__TASK DIRECTIONS__. Each line in the records below that has the word "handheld" should be copied.

[Entries taken from a collection]
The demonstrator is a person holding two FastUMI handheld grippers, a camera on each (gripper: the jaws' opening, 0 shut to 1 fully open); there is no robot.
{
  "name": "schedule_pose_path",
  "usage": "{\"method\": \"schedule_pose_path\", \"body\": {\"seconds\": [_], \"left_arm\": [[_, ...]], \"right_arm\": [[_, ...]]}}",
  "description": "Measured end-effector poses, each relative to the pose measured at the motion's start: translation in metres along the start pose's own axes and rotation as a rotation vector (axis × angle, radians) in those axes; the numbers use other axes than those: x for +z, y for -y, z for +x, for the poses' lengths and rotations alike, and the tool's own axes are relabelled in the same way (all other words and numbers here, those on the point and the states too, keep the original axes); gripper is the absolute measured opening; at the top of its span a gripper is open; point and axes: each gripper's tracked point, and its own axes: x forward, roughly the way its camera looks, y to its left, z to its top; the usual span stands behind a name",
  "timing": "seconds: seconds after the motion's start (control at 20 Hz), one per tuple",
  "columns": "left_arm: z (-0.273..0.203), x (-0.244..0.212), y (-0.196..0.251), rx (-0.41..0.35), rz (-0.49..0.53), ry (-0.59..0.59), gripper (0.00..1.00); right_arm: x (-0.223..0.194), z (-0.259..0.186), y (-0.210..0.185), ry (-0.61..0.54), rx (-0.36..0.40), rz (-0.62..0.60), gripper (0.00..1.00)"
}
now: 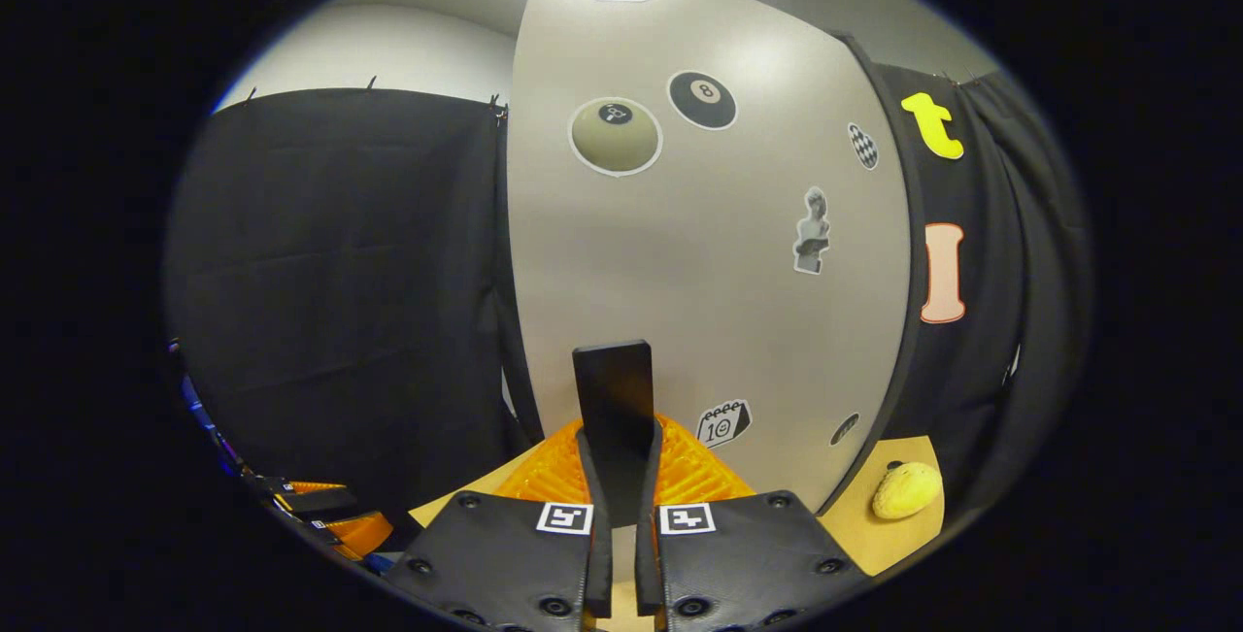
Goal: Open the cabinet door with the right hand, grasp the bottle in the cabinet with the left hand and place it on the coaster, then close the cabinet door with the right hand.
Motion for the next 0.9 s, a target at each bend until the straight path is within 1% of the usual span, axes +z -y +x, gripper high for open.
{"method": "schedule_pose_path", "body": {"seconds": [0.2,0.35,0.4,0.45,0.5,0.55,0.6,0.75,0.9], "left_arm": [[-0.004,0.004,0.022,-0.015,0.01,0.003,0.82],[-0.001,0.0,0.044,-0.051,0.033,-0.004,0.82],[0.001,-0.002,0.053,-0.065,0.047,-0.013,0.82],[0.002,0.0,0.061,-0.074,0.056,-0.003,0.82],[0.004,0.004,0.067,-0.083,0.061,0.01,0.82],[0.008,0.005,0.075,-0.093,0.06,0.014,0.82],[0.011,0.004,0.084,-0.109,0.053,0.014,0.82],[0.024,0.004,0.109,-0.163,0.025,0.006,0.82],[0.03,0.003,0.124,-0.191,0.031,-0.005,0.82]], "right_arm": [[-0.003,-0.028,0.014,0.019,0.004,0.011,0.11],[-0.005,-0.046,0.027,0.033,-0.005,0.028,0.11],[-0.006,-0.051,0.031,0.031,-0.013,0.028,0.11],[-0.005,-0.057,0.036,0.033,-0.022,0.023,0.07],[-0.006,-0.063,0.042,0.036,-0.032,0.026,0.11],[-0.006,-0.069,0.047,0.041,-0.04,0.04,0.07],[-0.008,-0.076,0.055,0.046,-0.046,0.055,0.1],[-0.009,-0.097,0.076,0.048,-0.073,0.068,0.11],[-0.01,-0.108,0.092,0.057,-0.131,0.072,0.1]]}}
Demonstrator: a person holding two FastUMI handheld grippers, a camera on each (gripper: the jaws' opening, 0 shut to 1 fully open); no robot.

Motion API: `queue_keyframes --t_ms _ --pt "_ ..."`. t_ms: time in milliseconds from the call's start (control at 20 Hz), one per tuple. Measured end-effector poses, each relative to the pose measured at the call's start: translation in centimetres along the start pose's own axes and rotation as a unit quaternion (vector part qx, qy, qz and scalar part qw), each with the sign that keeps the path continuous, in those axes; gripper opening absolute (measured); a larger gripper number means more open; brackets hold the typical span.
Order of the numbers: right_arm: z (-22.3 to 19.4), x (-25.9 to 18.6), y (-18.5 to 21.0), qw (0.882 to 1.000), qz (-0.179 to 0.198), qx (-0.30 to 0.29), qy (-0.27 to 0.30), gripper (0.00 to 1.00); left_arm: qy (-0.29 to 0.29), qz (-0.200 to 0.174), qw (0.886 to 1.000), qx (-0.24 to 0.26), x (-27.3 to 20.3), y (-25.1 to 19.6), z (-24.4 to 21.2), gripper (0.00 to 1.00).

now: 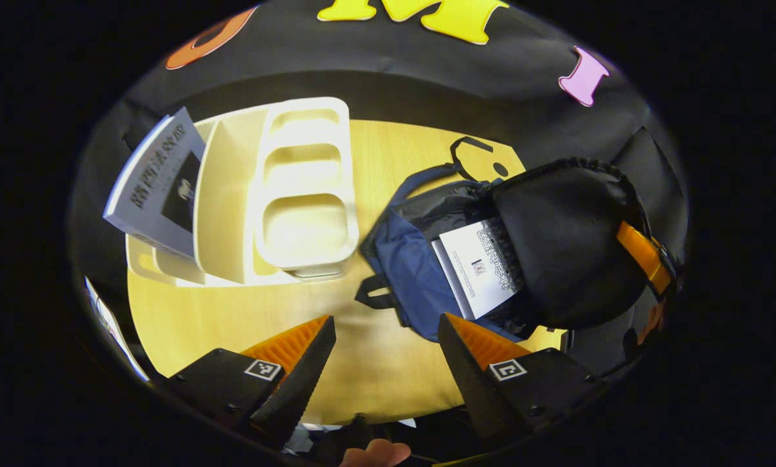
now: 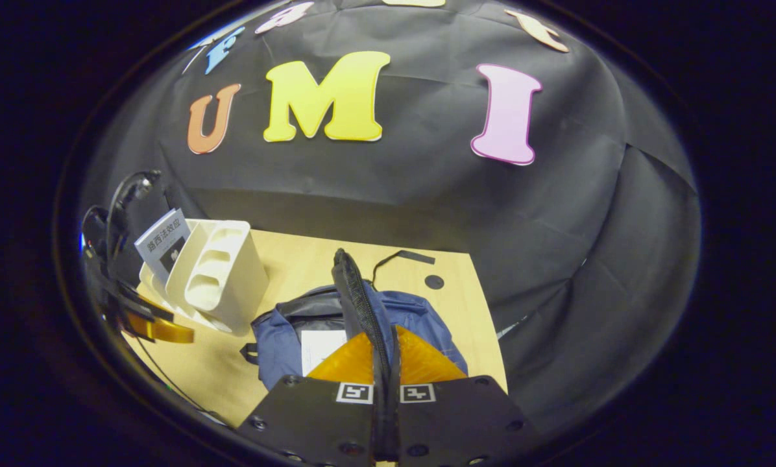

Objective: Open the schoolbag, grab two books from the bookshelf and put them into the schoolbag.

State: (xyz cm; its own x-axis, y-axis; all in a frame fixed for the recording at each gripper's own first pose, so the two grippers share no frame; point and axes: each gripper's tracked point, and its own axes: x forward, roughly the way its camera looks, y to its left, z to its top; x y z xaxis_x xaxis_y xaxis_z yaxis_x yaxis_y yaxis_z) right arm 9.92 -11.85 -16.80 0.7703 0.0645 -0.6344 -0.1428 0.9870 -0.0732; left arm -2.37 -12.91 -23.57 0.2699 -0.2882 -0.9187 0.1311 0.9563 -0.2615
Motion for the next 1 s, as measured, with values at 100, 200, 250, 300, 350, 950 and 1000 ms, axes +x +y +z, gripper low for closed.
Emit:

__RESULT FOR THIS TASK__.
The demonstrator is a person holding two FastUMI handheld grippers, a camera on each (gripper: the jaws' opening, 0 shut to 1 fully open); there is no robot.
Demonstrator: a person holding two FastUMI handheld grippers, a camera on each (gripper: the jaws' opening, 0 shut to 1 fully open); no robot.

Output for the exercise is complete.